Featuring 14 songs, six of which Gussow wrote, the overall feel of the album is upbeat. The covers range from the traditional “Poor Boy” (permanently a long way from home) to R.L. Burnside’s one-chord stomp, “Goin’ Down South” as well as covers of rock, jazz and even R’n’B oldies such as Stanley Turrentine’s “Sugar”.  Interestingly, Gussow also covered “Sugar” on The Blues Doctors’ CD.

Gussow’s re-interpretations of various classic songs that were originally guitar-focussed help to remind the listener of the quality of the original songs as well as enjoying Gussow’s work.  “Every Day I Have The Blues” works superbly with just harp and kick drum, sounding like an amplified foot stomping on the wooden floor of an old back porch, but also reminds us of the genius of the original melody.
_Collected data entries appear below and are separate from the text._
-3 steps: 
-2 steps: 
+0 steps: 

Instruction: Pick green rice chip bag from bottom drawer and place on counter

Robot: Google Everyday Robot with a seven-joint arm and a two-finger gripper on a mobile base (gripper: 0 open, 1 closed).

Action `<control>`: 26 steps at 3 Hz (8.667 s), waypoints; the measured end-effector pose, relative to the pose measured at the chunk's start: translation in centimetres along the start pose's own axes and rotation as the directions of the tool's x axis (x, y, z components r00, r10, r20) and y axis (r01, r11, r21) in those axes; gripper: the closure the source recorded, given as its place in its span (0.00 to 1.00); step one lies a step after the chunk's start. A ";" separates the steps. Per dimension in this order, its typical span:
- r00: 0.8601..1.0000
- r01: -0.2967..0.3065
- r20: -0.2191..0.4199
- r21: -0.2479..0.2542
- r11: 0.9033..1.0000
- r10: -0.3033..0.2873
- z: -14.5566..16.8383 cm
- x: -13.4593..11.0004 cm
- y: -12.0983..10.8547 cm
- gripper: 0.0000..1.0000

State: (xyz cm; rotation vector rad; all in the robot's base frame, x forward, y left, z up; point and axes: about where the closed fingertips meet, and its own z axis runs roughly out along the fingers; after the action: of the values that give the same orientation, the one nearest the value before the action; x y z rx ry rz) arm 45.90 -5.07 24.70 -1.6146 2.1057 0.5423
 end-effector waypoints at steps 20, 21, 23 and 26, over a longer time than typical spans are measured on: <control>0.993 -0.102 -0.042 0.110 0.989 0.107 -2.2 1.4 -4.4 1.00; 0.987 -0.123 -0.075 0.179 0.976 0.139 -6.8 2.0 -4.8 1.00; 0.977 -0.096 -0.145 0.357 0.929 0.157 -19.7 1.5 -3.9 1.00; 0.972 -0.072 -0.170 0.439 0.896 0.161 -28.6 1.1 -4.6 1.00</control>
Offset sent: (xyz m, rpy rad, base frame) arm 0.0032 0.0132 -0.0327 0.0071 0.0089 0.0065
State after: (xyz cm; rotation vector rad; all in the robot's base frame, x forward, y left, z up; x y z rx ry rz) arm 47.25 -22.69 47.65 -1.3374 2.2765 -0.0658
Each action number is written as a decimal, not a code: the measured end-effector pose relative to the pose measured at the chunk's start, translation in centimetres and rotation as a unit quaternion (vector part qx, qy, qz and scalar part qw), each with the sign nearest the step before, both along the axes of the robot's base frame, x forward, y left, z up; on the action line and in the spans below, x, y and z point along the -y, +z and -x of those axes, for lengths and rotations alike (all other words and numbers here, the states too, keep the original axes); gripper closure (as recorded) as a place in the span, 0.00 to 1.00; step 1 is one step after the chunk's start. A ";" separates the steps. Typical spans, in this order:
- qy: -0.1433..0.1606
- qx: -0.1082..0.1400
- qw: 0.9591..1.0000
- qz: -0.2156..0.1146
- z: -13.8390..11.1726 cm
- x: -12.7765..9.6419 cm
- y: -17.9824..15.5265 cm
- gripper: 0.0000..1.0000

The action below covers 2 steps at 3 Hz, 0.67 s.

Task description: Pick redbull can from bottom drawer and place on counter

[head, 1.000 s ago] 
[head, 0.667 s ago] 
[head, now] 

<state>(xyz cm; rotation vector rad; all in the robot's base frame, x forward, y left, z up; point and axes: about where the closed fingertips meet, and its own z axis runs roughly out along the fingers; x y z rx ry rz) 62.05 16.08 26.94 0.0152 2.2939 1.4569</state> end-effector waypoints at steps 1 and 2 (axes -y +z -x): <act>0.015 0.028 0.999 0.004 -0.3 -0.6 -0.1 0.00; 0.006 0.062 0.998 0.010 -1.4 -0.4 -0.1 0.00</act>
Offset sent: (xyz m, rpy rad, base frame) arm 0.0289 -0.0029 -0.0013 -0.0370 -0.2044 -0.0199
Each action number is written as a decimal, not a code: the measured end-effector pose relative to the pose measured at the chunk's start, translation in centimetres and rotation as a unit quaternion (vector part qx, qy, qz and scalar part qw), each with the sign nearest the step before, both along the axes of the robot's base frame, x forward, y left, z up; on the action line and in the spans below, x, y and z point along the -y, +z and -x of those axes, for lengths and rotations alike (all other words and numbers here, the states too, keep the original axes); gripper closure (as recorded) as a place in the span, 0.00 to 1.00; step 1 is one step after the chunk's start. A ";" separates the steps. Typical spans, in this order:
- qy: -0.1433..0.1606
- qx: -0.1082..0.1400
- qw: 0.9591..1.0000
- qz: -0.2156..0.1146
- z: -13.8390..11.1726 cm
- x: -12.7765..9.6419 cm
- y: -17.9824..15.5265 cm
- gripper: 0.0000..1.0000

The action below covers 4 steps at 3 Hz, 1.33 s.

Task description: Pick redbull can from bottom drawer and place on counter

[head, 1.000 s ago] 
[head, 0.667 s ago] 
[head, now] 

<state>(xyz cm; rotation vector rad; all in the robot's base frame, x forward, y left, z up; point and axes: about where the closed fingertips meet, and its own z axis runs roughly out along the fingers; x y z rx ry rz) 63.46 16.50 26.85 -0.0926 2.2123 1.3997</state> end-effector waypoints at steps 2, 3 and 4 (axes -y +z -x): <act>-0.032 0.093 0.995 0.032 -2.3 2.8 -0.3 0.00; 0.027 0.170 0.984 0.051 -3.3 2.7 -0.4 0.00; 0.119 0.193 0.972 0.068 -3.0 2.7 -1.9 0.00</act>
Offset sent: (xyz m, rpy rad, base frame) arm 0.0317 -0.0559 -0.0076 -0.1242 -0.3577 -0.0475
Gussow’s one-man band approach enables him to take on songs that are sometimes over-played in their original format.  Cream’s version of Robert Johnson’s “Crossroad Blues”, for example, has been massacred by so many pub and jam bands that Gussow’s harp-led version enables to us to reflect on just how good the original song actually is.

Likewise, the closing song is an upbeat rendition of Scott Joplin’s “The Entertainer” which, whilst perhaps missing some of the original’s wistfulness, nevertheless does accentuate its exuberance and joie de vivre.

Kick And Stomp was recorded and mixed by Bryan W. Ward at The Tone Room in Oxford, Mississippi in July 2010 and Gussow and Ward have done a fine job of capturing the dynamic range of Gussow’s playing. Listening to this CD, it is easy to forget the complexity of what Gussow is doing.  Without other instruments to provide backing, his harp has to suggest the implied chord changes over which he is singing, whilst maintaining a fluid rhythm with the kick drum. It is a mark of how successful he is, that none of the songs sounds forced, nor like they might have benefited from additional instrumental support.

So, having been for 25 years the harmonica-playing sideman to one of the great one-man bands of the blues, Sterling “Mr Satan” Magee, Gussow is now taking his own first steps as a one-man band of his own.  On the evidence of Kick and Stomp, it is a role he is eminently capable of playing.